A Greene County log cabin relocated to Ireland? Mary Beth Pastorius spoke about the Uriah Hupp cabin at Cornerstone Genealogical Society’s September meeting.
Pastorius’ trip to Ireland all started by reading “Vernacular Architecture” – a book written by Professor Henry Glassie of Indiana University. In the footnotes of this book, Pastorius found Glassie wrote a 180-page report, which was never published, that is stored in Northern Ireland at Ulster American Folk Park and discusses historical architecture in Greene County. It was this report Pastorius wanted to bring home to Greene County.
Ulster American Folk Park in Northern Ireland is an open-air museum of 55 acres, and it tells the story of Scotch Irish immigration to America. Ulster is the term used for Northern Ireland, what we call Scotch Irish. These Scotch were mostly tenant farmers and Presbyterian who, in the early 1600s, left Scotland and settled in Northern Ireland. Because of extreme hardships, they started migrating to the United States in the 1700s.
There are three parts to this park – the old, the new and a replica of an 18th-century ship.
Uriah and Marinda Cox Hupp raised 12 children in the Hupp cabin, which was located near Clarksville. After the death of both Uriah and Marinda in 1911, the cabin belonged to one of their daughters, who was married to a Teagarden. Their only daughter, Anna, inherited the cabin.

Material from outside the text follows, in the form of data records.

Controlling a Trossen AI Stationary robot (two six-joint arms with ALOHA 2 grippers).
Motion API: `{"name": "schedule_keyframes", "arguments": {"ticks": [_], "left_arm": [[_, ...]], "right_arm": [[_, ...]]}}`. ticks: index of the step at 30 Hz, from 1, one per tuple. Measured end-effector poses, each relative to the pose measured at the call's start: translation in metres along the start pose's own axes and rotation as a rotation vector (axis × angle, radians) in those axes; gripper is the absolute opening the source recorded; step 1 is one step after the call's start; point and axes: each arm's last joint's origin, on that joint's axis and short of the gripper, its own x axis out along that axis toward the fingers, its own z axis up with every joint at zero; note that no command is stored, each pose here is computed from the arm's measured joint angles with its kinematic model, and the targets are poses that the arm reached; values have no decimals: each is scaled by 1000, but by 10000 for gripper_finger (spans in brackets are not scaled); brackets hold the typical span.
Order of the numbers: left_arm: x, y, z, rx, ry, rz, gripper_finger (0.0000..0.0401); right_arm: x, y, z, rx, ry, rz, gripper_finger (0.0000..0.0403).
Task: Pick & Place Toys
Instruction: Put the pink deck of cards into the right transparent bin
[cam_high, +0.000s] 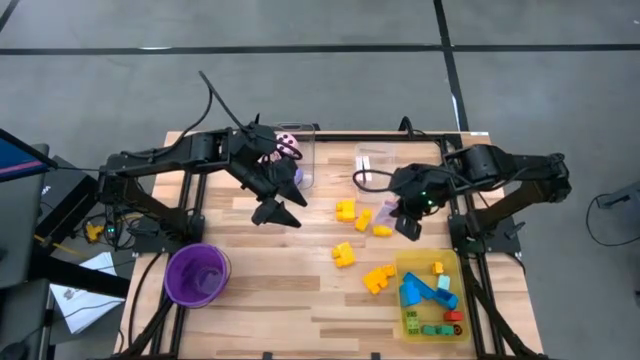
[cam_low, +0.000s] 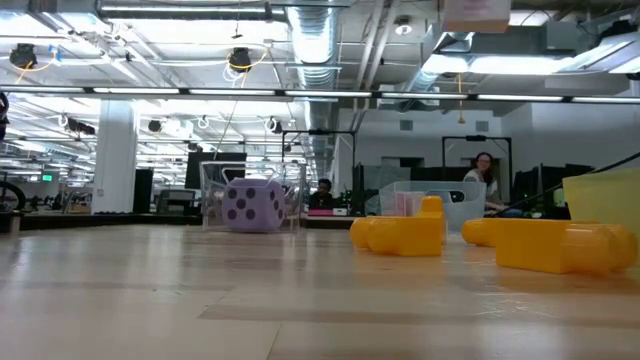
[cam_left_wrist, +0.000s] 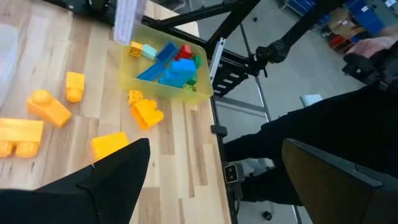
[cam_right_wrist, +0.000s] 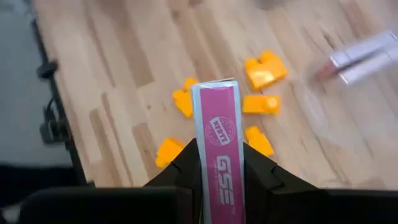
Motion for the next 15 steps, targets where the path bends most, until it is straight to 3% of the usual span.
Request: {"name": "schedule_keyframes", "arguments": {"ticks": [8,15], "left_arm": [[0,2,-2,-44,0,86,362],[1,3,-5,-74,12,149,345]], "right_arm": [[-1,-11,-8,281,9,-160,58],[20,-10,-21,369,-11,-168,58]]}}
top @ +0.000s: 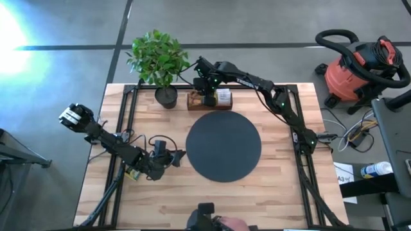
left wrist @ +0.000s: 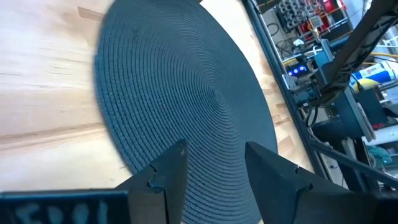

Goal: Pick & Place Tea
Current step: Put the top orange tea bag into the left slot of the wooden organizer

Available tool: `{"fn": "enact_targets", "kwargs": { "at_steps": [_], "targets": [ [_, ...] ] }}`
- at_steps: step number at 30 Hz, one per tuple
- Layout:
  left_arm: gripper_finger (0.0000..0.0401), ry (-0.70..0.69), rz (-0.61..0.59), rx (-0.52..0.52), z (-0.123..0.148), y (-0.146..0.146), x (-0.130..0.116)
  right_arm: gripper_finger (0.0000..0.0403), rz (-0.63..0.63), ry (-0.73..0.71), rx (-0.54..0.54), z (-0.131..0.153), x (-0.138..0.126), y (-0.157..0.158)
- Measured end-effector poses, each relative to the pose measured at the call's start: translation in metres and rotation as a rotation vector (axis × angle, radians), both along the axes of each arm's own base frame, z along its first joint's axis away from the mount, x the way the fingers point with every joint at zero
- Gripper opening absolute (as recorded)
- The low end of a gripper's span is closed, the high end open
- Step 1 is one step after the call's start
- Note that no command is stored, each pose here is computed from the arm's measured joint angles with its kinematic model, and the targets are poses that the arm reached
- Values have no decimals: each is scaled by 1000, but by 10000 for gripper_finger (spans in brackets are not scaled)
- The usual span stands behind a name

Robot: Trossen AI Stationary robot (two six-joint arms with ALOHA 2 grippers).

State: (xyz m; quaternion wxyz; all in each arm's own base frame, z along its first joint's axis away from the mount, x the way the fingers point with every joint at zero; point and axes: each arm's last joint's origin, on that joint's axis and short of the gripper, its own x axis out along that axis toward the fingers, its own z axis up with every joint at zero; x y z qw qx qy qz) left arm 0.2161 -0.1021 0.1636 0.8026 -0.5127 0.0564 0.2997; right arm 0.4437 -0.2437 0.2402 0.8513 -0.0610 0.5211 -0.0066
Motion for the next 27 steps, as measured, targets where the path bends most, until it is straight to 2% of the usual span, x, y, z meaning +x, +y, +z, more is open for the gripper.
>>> {"fn": "enact_targets", "kwargs": {
  "at_steps": [12,22,27],
  "targets": [
    [137,4,6,5,-2,2,-1,8,11,-8,24,-1,1,2],
    [137,6,5,5,-2,2,-1,9,-39,-21,58,-5,3,3],
    [137,7,5,6,-2,2,-1,28,-35,-8,64,-10,3,5]
  ]
}}
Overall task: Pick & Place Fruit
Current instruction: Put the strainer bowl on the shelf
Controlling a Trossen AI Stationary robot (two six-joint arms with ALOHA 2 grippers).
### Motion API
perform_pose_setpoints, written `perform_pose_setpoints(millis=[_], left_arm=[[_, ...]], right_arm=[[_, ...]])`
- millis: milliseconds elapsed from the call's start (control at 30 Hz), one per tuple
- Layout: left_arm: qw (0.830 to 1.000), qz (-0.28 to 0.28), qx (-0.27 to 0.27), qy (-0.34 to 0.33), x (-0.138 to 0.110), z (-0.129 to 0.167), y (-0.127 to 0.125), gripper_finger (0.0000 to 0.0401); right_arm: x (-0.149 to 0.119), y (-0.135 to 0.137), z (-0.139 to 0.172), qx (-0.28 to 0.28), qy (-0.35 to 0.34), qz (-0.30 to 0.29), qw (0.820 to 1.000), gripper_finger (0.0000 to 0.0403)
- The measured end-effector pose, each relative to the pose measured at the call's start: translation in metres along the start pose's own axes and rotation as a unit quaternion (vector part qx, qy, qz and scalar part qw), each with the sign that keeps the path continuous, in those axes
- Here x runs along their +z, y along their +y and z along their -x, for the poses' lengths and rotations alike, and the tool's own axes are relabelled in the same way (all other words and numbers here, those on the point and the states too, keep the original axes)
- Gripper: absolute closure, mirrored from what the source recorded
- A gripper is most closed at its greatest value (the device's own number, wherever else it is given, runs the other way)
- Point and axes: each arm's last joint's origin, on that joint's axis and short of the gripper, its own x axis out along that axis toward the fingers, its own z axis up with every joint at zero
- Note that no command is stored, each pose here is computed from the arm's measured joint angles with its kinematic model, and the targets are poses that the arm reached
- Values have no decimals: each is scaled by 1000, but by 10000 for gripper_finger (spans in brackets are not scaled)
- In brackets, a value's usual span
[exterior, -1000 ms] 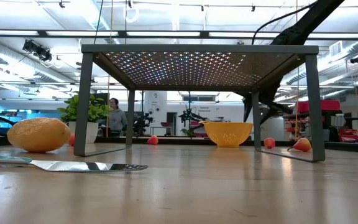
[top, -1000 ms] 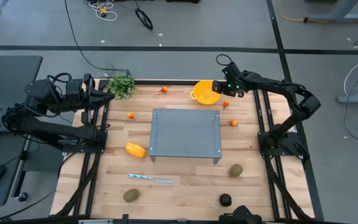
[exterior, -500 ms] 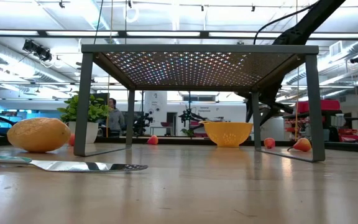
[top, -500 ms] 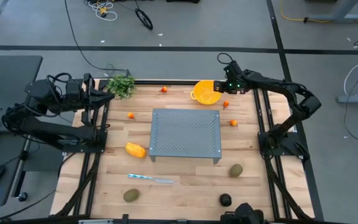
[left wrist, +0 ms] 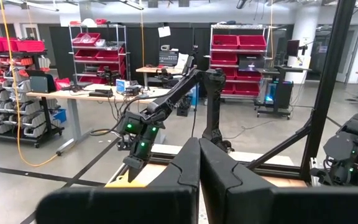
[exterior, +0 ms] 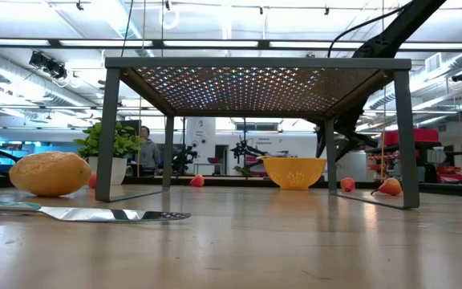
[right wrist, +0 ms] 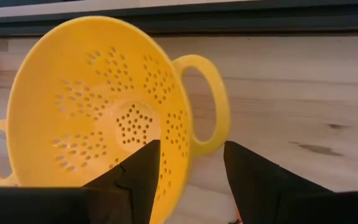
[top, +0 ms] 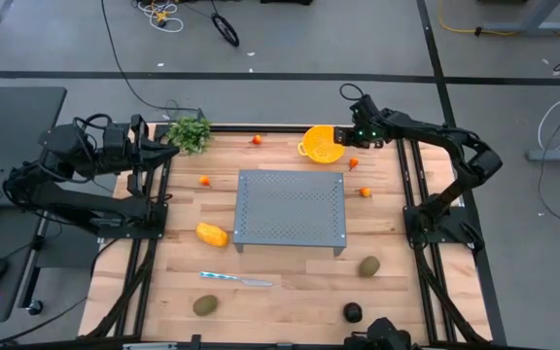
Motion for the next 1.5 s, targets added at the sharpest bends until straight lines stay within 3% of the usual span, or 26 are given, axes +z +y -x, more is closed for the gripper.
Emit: perform_pose_setpoints(millis=[467,967,1500], left_arm=[[1000,-4,2,0,0,0,0,397],[1000,-3,2,0,0,0,0,397],[1000,-3,2,0,0,0,0,397]], right_arm=[[-2,-1,-12,-6,16,-3,1000,220],[-2,-1,-12,-6,16,-3,1000,295],[-1,-1,-13,-6,16,-3,1000,307]])
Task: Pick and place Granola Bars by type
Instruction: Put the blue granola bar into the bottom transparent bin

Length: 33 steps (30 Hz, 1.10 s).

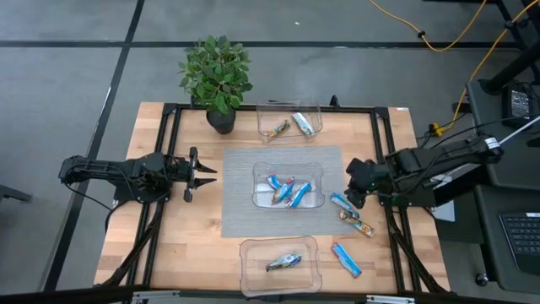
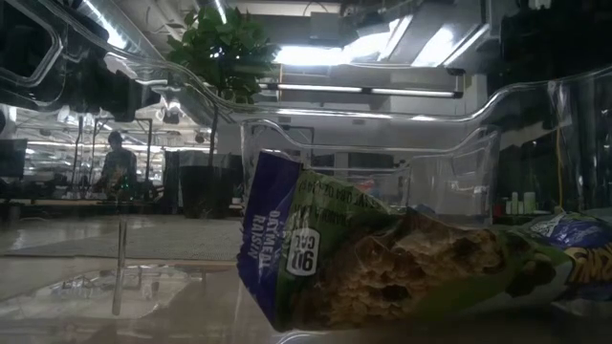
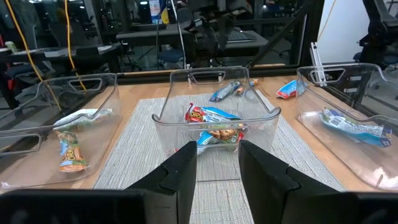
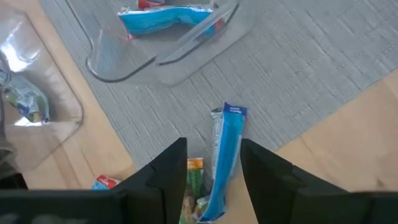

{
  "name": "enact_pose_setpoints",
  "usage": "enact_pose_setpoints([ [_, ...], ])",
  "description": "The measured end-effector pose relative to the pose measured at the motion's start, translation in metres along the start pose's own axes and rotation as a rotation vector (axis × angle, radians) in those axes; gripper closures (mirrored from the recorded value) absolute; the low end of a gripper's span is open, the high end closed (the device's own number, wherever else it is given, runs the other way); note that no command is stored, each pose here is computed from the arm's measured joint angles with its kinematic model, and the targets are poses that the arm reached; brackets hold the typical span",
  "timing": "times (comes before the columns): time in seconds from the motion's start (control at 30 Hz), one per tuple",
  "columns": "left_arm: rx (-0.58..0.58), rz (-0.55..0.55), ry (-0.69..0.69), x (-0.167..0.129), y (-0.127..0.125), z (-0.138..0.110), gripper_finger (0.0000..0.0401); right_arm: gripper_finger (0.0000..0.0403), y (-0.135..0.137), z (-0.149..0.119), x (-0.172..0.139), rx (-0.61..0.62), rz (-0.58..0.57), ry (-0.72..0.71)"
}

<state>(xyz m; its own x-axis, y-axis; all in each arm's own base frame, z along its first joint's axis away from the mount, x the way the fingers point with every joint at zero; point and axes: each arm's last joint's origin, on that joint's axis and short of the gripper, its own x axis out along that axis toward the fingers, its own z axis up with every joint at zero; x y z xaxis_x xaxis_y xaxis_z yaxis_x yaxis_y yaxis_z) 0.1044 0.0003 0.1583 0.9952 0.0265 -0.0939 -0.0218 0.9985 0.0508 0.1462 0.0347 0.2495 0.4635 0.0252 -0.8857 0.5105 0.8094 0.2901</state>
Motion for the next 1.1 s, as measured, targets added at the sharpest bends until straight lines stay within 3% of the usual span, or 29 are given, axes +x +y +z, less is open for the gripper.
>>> enact_pose_setpoints([
  [0.63, 0.000, 0.000, 0.000, 0.000, 0.000, 0.000, 0.0288, 0.0247, 0.029, -0.012, 0.052, 0.040, -0.180, 0.167],
  [0.73, 0.000, 0.000, 0.000, 0.000, 0.000, 0.000, 0.0288, 0.0225, 0.031, -0.011, 0.059, 0.050, -0.199, 0.176],
  [1.0, 0.000, 0.000, 0.000, 0.000, 0.000, 0.000, 0.0288, 0.0121, 0.031, -0.012, 0.074, 0.029, -0.279, 0.187],
  [1.1, 0.000, 0.001, 0.000, 0.000, 0.000, 0.000, 0.0288, 0.0105, 0.025, -0.019, 0.085, 0.023, -0.318, 0.212],
])
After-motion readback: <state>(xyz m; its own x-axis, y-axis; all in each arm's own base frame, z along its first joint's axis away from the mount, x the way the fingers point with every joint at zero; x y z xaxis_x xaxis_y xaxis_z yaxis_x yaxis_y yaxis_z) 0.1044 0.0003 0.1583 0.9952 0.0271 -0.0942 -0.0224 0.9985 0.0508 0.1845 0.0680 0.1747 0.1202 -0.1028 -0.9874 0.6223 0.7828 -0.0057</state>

Anna was married to Robert Crane. The Cranes had no children, so the cabin passed to a local couple.
The cabin is currently not in good shape, but the couple thought to move and refurbish it. Their plans stalled and in stepped Peter Chillingworth of Scenery Hill, who was working with Folk Park. Lord O’Neill and Eric Montgomery, dignitaries from Northern Ireland, came to Greene County to look at the Hupp log cabin.
The cabin was dismantled and hauled to Baltimore and then shipped to Ireland, where the logs were put into storage for 13 years before being reassembled and opened in 1999.
Pastorius donated copies of Glassie’s report, “Log Architecture of Southwestern Pennsylvania,” to the Genealogical Society and Greene County Historical Society.
There will be an open house for the Genealogical Society Sept. 26 from 10 a.m. to 3 p.m., and everyone is welcome. The next meeting will be Oct. 13 at 7 p.m. with Clay Kilgore, executive director of Washington County Historical Society, with a program about Ulysses S. Grant. On Nov. 10, there will be the 40th anniversary banquet at the East Franklin Grange. Tickets are $20 and available in the library of the Society.